My colleague Sonia Furstenau and I, along with two staff members of the BC Green Caucus, had the honour of visiting the Wet’suwet’en territory at the invitation of the Hereditary Chiefs.
During our visit, about 30 of their invited guests rafted the Wedzin Kwa (Morice River) from Wedzin Bin (Morice Lake) to the Unist’ot’en Healing Centre. It was an exhilarating day.
The rafts were waiting for us at the Morice Lake Provincial Park and campground. On our trip out to the lake, we stopped at a camp to meet some of the land defenders who are living the conflict caused by the Coastal GasLink pipeline daily.
I witnessed our complete surveillance while we were out on those public roads. I stress that they are public roads. The ever-presence of RCMP and private industry security forces was intentional. There they sat side-by-side, trucks running and video cameras rolling, displaying the power and authority given them by our BC NDP government to protect the corporate interests of oil and gas companies.
As we crossed the bridge just a few hundred metres before the camp at 44km of the Morice Forest Service Road we passed RCMP Community Industry Response Group (CIRG) and industry security idling in their trucks.
Just a few minutes later the group began introductions at the camp when we heard the disruption back at the bridge.
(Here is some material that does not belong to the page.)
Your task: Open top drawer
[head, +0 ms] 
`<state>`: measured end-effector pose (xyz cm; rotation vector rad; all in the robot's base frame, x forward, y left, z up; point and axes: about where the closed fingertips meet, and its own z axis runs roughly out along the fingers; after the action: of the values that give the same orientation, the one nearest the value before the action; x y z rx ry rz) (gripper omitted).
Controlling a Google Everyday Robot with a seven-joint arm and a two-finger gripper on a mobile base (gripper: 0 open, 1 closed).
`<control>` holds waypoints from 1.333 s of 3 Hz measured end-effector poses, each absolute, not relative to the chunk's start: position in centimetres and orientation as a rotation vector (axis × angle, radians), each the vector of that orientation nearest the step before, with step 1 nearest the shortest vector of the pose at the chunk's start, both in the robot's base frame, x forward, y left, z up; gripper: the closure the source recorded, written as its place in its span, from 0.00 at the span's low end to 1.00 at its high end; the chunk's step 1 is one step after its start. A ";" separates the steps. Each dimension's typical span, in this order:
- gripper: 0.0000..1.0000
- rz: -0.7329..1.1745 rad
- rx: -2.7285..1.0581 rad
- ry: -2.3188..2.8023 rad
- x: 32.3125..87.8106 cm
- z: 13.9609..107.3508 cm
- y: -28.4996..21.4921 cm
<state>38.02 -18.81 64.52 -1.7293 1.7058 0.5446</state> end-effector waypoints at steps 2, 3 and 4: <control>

It turned out the RCMP began the process of arresting an individual in a vehicle that tried to cross the bridge just behind us.
I immediately felt those arrests were part of the show of force and the RCMP wanted us to experience their power. We were to feel grateful that it was not one of us who was being indiscriminately detained.
As the incident played out we walked up to watch what was happening, to bear witness to the constant struggle created by BC NDP in the Wet’suwet’en territory.
After watching for a few minutes we left the camp and continued our journey to the rafts. We rafted down the beautiful river and on that day I was shown two very different expressions of power.
The first was on that bridge. The brittle, fragile, power of force that must be asserted with weapons, threats and surveillance. The second came from the Wedzin Kwa. The power flowing from nature with such force it is inexhaustible.
My comments in this video are a response to the RCMP publishing a media release calling the rafting group protestors.
I totally reject this characterization!
The organizers of the Peace & Unity Summit invited Sonia and I to respond to this ridiculous framing.
As a Member of the Legislative Assembly of British Columbia it’s our job to understand what is happening in our province.
It should be noted that the RCMP media release framed much of the narrative of those events. That was the story they wanted written and that was one of the stories that was published. Thankfully other stories were also written.